Data extracted from a collection
——————

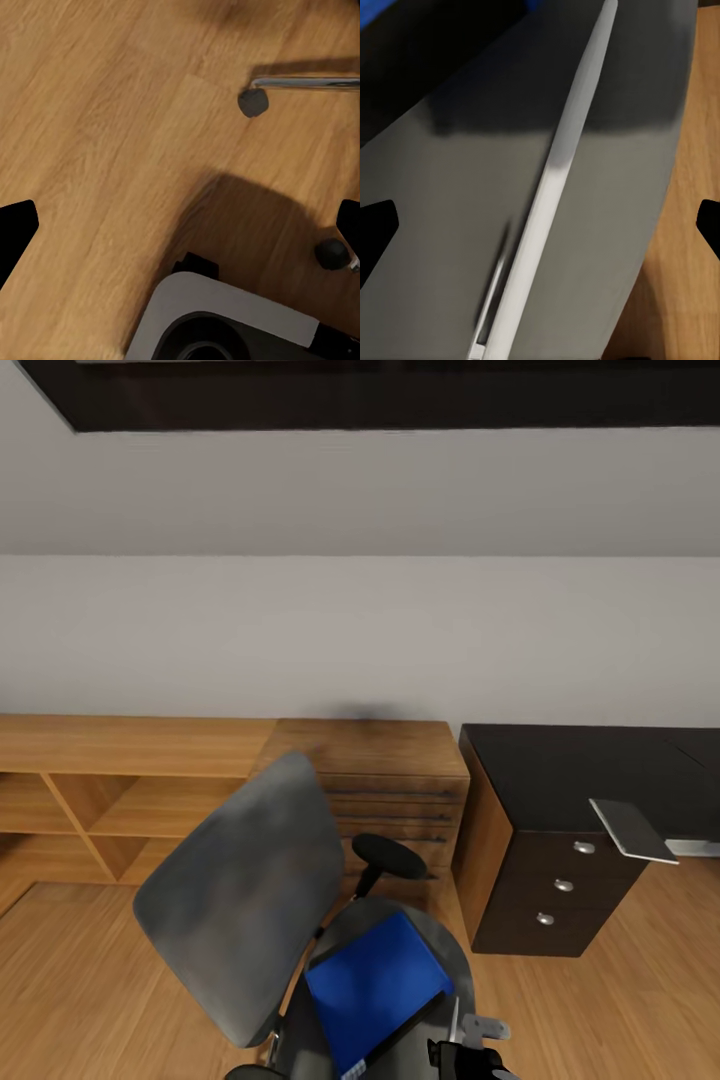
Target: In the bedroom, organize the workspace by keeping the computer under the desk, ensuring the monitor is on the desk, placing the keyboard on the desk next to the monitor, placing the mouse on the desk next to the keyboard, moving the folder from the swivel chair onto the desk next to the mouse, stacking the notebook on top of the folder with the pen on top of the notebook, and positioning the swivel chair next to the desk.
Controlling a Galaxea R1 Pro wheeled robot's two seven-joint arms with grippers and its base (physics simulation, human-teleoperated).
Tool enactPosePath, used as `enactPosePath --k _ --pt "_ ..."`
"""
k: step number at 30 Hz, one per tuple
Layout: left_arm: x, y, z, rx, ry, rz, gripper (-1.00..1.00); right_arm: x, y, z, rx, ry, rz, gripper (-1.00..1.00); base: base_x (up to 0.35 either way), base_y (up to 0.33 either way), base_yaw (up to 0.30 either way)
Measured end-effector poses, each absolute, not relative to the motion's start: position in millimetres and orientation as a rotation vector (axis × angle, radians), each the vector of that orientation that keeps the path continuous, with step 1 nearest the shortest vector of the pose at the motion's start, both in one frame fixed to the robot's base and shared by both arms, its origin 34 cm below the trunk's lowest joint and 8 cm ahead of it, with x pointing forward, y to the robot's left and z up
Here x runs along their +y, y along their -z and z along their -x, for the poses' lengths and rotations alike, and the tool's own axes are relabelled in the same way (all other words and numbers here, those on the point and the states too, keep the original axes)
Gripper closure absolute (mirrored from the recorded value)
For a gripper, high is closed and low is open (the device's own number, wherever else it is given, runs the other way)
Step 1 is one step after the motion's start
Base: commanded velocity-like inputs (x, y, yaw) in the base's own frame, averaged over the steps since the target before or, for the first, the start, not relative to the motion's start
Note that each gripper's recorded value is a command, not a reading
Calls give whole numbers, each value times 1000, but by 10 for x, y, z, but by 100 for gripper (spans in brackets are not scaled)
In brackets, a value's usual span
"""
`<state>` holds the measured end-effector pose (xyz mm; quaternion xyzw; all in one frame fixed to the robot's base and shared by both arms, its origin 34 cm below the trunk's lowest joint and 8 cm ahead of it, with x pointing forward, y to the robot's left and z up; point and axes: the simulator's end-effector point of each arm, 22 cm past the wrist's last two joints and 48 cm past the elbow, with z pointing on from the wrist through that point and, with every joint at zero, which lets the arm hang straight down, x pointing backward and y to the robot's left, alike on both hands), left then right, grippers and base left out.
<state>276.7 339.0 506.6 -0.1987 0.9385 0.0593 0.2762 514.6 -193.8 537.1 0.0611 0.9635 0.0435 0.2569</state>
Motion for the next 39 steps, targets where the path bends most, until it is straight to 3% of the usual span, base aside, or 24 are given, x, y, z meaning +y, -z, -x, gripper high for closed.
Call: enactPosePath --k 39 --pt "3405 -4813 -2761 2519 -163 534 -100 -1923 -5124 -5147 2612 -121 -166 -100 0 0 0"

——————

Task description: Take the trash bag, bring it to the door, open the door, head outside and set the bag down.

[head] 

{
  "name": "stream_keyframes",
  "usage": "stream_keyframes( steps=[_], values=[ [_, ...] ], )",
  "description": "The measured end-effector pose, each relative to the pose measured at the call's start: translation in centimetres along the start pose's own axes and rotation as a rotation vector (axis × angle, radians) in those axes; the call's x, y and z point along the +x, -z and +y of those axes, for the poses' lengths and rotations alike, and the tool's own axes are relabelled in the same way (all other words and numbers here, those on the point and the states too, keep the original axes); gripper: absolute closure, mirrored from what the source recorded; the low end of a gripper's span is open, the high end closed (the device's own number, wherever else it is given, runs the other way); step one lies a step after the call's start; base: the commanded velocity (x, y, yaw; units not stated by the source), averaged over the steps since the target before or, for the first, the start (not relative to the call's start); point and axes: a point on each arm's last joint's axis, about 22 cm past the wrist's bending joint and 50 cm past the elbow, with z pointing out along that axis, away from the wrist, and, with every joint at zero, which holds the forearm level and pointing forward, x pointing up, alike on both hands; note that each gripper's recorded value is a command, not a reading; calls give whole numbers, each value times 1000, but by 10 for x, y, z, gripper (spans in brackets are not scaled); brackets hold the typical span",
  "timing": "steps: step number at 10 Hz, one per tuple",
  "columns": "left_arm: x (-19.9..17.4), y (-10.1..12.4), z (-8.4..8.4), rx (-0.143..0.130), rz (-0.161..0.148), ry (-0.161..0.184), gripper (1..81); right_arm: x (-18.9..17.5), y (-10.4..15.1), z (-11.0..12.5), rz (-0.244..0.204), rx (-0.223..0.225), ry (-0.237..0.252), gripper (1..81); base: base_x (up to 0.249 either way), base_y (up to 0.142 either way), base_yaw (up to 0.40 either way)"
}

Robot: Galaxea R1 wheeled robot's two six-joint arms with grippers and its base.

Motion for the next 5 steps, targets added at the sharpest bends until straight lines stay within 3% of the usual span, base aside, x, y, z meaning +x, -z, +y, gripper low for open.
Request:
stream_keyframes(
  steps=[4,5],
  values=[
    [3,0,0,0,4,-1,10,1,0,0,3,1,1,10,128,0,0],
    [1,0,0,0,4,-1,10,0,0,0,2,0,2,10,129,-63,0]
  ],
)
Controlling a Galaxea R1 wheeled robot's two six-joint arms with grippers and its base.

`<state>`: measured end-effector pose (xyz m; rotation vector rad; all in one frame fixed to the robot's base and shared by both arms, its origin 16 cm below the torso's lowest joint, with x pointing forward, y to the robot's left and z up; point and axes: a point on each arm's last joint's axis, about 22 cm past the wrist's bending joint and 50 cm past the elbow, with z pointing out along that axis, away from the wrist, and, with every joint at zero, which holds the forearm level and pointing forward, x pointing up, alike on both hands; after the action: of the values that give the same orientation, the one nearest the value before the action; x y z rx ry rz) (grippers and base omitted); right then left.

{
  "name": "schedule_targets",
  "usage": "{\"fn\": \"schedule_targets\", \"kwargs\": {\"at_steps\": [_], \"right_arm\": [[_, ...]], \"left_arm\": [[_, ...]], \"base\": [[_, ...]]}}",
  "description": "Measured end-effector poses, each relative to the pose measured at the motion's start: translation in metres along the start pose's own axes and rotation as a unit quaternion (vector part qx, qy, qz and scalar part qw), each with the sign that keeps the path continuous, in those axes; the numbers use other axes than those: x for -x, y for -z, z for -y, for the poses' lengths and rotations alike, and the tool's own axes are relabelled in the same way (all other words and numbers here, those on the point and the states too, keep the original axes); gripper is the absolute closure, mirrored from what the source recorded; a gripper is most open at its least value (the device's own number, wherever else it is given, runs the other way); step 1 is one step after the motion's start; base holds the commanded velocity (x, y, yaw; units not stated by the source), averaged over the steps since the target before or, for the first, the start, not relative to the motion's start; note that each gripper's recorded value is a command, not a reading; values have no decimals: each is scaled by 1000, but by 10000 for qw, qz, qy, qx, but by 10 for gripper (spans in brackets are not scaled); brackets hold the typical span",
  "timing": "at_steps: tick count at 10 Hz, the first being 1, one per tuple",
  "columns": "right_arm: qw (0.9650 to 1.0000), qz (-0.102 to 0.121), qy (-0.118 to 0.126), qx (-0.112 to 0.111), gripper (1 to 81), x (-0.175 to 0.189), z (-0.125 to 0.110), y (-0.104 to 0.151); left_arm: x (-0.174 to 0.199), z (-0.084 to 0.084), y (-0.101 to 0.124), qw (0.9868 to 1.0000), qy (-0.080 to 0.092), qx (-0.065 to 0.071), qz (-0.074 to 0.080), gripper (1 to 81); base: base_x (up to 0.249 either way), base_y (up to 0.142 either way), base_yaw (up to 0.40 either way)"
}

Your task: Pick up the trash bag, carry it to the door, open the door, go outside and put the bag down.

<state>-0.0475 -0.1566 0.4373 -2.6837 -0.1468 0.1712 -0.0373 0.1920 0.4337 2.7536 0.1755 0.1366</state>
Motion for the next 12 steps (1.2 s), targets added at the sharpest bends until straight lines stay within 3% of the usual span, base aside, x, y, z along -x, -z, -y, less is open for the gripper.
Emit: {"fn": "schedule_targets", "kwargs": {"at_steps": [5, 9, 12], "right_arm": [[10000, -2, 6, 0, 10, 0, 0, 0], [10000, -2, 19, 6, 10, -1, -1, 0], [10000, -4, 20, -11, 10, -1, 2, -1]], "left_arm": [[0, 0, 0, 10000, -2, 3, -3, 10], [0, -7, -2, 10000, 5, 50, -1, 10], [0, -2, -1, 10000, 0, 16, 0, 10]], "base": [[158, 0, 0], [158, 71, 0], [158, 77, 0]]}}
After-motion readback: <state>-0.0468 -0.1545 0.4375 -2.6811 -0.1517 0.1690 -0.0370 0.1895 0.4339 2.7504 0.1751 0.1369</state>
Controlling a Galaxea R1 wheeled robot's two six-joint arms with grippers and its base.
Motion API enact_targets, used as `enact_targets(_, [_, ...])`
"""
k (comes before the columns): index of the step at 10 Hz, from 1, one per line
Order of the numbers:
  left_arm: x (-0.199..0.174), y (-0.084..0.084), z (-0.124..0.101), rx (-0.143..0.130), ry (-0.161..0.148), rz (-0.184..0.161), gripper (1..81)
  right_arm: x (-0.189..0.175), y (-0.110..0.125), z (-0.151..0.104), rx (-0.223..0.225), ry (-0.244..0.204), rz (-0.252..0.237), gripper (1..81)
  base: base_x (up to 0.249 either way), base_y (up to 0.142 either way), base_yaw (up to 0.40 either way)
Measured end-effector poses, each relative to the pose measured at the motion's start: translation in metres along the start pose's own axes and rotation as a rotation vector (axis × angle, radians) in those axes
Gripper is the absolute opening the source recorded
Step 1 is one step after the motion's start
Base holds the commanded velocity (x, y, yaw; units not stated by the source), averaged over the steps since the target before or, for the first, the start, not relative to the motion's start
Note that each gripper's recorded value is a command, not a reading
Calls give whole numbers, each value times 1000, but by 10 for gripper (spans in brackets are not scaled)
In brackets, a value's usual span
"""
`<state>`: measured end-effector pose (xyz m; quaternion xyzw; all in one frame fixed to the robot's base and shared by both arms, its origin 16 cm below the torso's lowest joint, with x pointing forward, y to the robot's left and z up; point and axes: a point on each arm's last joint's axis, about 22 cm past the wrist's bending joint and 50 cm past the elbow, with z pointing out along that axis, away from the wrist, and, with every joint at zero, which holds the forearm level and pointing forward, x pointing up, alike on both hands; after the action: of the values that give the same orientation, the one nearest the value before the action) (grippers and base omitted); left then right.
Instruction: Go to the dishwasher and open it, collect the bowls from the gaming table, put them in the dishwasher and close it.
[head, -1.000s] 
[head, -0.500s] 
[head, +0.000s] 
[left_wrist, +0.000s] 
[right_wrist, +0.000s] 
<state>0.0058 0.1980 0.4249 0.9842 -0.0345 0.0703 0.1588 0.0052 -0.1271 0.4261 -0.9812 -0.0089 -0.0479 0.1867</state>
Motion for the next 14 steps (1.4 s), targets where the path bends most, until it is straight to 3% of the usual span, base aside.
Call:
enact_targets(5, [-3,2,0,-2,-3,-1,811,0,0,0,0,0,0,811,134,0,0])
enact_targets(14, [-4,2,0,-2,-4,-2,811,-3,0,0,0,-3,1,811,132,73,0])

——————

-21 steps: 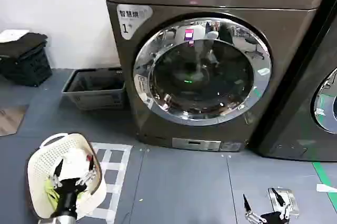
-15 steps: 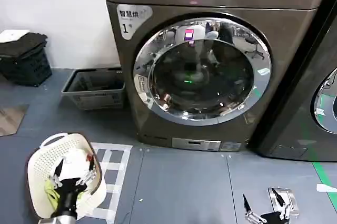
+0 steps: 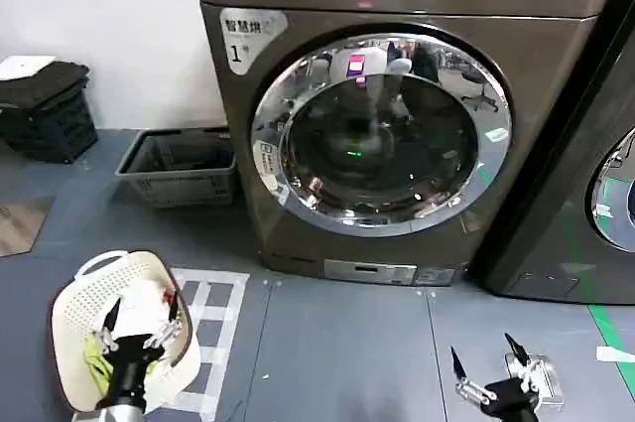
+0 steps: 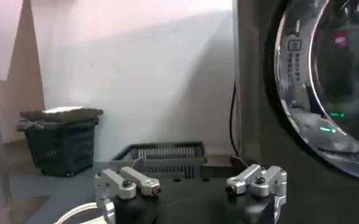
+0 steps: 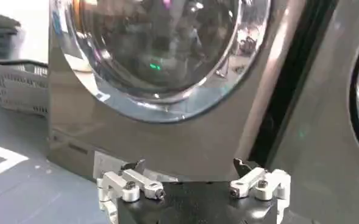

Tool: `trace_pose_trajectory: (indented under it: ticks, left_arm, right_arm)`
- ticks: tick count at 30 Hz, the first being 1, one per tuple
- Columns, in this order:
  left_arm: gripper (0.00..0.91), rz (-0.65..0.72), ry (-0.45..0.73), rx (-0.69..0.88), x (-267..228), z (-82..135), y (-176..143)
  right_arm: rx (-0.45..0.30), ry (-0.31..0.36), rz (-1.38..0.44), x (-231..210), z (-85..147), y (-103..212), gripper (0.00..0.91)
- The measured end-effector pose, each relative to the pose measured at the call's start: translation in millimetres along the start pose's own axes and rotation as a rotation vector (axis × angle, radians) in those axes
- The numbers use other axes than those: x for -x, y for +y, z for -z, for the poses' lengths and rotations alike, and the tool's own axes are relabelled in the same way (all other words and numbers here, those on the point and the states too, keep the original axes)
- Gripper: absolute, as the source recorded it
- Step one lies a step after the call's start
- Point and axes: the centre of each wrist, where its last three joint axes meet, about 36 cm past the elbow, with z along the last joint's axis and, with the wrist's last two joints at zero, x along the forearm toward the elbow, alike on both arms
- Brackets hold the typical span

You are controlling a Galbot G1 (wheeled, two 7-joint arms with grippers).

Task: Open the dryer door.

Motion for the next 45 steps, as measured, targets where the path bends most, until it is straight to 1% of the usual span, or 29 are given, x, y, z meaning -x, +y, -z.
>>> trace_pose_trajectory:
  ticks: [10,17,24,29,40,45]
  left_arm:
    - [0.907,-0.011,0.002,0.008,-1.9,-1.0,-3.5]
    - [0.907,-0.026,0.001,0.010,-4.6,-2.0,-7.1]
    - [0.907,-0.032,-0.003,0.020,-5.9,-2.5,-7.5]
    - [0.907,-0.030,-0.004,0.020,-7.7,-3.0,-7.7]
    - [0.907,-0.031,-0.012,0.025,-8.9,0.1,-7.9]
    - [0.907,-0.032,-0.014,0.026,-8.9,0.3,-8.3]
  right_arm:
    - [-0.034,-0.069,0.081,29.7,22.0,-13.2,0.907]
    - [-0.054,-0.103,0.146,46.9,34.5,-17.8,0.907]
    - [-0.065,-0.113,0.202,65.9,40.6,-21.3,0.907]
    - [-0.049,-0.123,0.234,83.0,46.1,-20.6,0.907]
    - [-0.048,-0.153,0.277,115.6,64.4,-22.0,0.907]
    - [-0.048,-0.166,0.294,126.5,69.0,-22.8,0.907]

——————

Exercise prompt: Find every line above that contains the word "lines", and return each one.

Written reply:
Motion for the next 5 steps, targets added at the sharpest bends until straight lines stay within 3% of the usual span, base aside, x, y, z meaning +x, -z, +y, gripper low for open.
Motion for the next 12 steps (1.2 s), targets added at the sharpest bends until straight lines stay within 3% of the usual span, base aside, x, y, z along -x, -z, -y, less is open for the gripper.

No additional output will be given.